立体商標と意匠。中国で立体商標を登録するメリット

モノの外観を保護する方法は2つあります。

1つは意匠です。

そしてもう1つは立体商標です。

これまでに立体商標として登録されたものは、不二家のペコちゃん人形、ケンタッキーのカーネルサンダース、コーラの瓶、そして最近ではホンダのスーパーカブも立体商標として登録されました。

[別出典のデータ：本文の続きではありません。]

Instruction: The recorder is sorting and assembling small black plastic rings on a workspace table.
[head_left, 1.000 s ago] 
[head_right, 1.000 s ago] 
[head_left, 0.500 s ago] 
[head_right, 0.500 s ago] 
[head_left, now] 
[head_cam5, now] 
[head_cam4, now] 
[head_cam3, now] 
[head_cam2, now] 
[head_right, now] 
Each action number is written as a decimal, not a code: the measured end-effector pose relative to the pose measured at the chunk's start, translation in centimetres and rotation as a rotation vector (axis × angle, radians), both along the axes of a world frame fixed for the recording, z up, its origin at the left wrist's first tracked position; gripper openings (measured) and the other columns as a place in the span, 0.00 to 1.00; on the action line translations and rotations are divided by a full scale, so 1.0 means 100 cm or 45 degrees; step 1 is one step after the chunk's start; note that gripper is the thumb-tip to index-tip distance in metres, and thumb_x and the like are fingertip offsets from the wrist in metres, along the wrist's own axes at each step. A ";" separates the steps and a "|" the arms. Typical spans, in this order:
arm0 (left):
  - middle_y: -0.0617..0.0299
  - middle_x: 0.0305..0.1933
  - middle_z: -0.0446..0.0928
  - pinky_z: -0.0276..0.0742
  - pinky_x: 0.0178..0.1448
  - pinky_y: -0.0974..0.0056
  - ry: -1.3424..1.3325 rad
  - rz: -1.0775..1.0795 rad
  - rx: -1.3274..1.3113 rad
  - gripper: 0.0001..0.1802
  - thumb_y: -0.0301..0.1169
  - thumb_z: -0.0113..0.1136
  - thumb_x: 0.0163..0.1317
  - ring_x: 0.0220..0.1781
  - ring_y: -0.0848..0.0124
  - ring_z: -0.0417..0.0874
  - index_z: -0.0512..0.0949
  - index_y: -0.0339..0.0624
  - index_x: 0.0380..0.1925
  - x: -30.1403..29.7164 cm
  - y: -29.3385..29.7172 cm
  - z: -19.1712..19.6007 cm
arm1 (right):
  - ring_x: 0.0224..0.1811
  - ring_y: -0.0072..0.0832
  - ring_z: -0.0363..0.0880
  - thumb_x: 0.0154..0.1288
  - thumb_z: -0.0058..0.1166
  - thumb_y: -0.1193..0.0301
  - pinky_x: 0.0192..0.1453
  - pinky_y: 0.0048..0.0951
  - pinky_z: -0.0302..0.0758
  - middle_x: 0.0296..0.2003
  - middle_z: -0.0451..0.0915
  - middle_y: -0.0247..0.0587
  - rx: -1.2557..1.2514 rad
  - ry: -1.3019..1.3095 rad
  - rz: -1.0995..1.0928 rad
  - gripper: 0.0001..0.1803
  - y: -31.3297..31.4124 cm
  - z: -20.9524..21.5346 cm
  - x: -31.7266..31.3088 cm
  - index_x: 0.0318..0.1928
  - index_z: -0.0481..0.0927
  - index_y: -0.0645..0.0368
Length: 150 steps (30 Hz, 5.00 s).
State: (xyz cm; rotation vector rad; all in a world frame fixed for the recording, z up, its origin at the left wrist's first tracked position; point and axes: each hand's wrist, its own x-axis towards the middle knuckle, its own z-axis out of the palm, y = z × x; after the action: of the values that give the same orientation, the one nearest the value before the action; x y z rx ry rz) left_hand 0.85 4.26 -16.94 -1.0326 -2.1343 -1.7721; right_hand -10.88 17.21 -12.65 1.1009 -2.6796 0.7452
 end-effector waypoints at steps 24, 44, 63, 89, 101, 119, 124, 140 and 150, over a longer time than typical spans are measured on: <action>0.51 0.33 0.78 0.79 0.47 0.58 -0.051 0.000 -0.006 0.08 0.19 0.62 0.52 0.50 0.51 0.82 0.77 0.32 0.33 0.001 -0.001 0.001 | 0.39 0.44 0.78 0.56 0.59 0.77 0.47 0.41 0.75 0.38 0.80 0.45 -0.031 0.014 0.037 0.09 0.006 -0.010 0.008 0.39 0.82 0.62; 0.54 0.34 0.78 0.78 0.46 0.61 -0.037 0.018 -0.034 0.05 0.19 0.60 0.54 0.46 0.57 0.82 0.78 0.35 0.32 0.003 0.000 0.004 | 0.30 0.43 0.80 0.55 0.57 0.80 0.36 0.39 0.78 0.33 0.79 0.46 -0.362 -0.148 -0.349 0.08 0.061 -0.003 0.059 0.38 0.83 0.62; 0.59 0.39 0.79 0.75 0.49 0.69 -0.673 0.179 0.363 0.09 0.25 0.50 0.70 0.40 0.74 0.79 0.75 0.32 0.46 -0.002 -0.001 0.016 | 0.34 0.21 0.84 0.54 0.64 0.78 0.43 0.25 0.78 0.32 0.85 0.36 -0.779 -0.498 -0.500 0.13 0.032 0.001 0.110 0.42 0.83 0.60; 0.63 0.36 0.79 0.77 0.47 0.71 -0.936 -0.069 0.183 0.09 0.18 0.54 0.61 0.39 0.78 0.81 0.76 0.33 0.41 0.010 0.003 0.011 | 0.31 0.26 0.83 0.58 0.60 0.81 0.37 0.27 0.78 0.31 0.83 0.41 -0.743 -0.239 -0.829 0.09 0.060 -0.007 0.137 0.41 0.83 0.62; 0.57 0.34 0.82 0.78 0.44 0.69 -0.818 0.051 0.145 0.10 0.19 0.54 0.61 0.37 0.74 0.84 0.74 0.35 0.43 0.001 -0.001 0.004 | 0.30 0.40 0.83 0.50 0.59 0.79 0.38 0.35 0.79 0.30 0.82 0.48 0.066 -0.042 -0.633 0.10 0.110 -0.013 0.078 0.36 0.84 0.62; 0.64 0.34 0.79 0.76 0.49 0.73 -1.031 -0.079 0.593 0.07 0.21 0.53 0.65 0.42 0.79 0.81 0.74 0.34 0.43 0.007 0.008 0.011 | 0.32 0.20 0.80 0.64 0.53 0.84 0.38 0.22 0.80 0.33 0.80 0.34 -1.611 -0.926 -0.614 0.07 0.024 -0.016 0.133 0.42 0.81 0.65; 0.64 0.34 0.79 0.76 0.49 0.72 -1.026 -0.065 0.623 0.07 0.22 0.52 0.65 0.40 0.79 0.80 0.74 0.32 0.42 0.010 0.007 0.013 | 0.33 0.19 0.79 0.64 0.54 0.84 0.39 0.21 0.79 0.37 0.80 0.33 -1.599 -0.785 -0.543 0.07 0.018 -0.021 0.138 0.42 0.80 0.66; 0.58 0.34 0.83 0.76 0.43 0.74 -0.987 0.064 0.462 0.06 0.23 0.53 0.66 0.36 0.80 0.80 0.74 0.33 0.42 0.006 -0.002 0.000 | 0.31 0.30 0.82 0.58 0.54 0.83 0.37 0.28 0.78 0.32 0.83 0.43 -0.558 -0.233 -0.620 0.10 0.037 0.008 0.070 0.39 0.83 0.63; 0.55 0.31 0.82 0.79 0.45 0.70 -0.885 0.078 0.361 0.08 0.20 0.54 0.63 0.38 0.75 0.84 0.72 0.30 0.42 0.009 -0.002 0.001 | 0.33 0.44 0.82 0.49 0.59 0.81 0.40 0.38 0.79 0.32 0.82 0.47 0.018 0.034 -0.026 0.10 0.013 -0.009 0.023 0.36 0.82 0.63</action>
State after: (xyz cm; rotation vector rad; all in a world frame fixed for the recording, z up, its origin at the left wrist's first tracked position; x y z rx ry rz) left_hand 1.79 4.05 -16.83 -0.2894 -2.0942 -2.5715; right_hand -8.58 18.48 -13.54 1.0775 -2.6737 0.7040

さて中国で立体商標として登録するメリットについて説明します。

日本と違って中国では意匠と商標とでは管轄する行政主体が異なります。

意匠は知識産権局が管轄し、商標は工商管理局が管轄します。

 

中国で模倣品対策を行う場合、裁判所よりも行政ルートを利用した摘発が一般的です。

意匠権に基づいて模倣品の摘発を行うのであれば知識産権局に申請します。

商標権に基づいて模倣品の摘発を行うのであれば工商管理局に申請します。

 

知識産権局は工商管理局に比べて機動力が低い傾向にあります。

理由は特許権や意匠権の侵害判断が簡単ではないからです。

このため、模倣品の摘発には慎重です。

 

一方、特許権等に比べて商標権の侵害判断は容易です。

このため、工商管理局は積極的に模倣品の摘発を行います。

 

模倣品対策という点からすれば、意匠よりも商標で登録した方が有利ということになります。